ABCD = scipy.signal.tf2ss([100],[1,18,97,180,100])
for k,suffix in enumerate('ABCD'):
    print '%s=\n%s' % (suffix, ABCD[k])
A=
[[ -18.  -97. -180. -100.]
 [   1.    0.    0.    0.]
 [   0.    1.    0.    0.]
 [   0.    0.    1.    0.]]
B=
[[ 1.]
 [ 0.]
 [ 0.]
 [ 0.]]
C=
[[   0.    0.    0.  100.]]
D=
[ 0.]

What’s all this A B C D stuff anyway?

State-space is a representation for LTI systems using matrices, that has a couple of advantages over the rational transfer function approach we tend to learn in introductory control systems courses. One is that it can be used to model multi-input multi-output (MIMO) systems. Another is that we can transform a multi-order scalar differential equation (e.g. \( \frac{d^4y}{dt^4} + 18\frac{d^3y}{dt^3} + 97\frac{d^2y}{dt^2} + 180\frac{dy}{dt} + 100y = 100u \)) into a first-order matrix differential equation. It can simulate aspects of systems (non-controllable / non-observable systems) that aren’t easily modeled with transfer functions. It’s also more amenable to computerized analysis, and it has some numerical advantages over the transfer function approach that we’ll look at in a bit.

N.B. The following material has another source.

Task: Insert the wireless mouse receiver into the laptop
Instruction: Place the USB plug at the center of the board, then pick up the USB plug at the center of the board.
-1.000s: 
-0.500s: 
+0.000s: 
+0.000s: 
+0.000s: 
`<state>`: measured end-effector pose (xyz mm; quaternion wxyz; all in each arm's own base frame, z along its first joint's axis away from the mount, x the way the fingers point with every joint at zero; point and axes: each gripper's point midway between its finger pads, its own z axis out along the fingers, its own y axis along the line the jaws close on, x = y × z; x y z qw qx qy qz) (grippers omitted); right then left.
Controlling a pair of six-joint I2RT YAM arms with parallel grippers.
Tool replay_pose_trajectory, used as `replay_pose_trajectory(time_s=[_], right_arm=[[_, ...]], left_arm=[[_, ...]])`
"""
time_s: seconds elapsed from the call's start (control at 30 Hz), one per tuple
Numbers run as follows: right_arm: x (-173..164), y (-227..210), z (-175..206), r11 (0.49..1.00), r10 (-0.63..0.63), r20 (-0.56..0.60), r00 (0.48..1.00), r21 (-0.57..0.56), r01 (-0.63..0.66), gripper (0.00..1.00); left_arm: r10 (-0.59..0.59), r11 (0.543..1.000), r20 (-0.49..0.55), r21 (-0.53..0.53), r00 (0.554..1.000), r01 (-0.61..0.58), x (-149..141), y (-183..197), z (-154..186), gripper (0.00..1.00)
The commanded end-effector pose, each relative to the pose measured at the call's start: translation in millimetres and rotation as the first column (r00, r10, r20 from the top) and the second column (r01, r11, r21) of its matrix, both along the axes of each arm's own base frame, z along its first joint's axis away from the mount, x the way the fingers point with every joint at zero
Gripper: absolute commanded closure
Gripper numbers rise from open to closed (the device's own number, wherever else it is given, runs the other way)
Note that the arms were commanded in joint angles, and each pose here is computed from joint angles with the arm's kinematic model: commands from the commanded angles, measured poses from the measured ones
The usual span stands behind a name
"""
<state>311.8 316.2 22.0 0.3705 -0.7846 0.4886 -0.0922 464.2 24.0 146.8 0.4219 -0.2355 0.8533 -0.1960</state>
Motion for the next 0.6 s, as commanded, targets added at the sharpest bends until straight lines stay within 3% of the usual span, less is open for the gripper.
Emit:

An LTI state-space system looks like this:

$$ \begin{eqnarray} \frac{d}{dt}\mathbf x &=& A\mathbf x + B\mathbf u \cr \mathbf y &=& C\mathbf x + D\mathbf u \end{eqnarray} $$

where \( \mathbf u \) is a vector of input signals, \( \mathbf x \) is a vector of internal state signals (which is why it’s called state-space) and \( \mathbf y \) is a vector of output signals. You can still use state-space in the SISO case, in which case \( u \) and \( y \) are scalar values but \( \mathbf x \) remains a vector of length equal to the order of the system. In our example case, we have

$$ \begin{eqnarray} A &=& \begin{bmatrix} -18 & -97 & -180 & -100 \cr 1 & 0 & 0 & 0 \cr 0 & 1 & 0 & 0 \cr 0 & 0 & 1 & 0 \cr \end{bmatrix} \cr B &=& \begin{bmatrix} 1 & 0 & 0 & 0 \cr \end{bmatrix}^T \cr C &=& \begin{bmatrix} 0 & 0 & 0 & 100 \end{bmatrix} \cr D &=& 0 \end{eqnarray} $$

The \( A \) matrix here has a particular structure. It’s a variant of what’s called a companion matrix of the monic denominator polynomial \( Q(x) \) of the transfer function (monic just means that the term of highest degree has a coefficient of 1); what’s special about it is

  • the first row is -1 times the coefficients of \( Q(x) \) aside from the leading coefficient
  • the subdiagonal elements are 1, and the remaining elements are 0, forming a shift matrix in the lower rows
  • the characteristic polynomial of the companion matrix is equal to \( Q(x) \), meaning its eigenvalues are equal to the roots of \( Q(x) \)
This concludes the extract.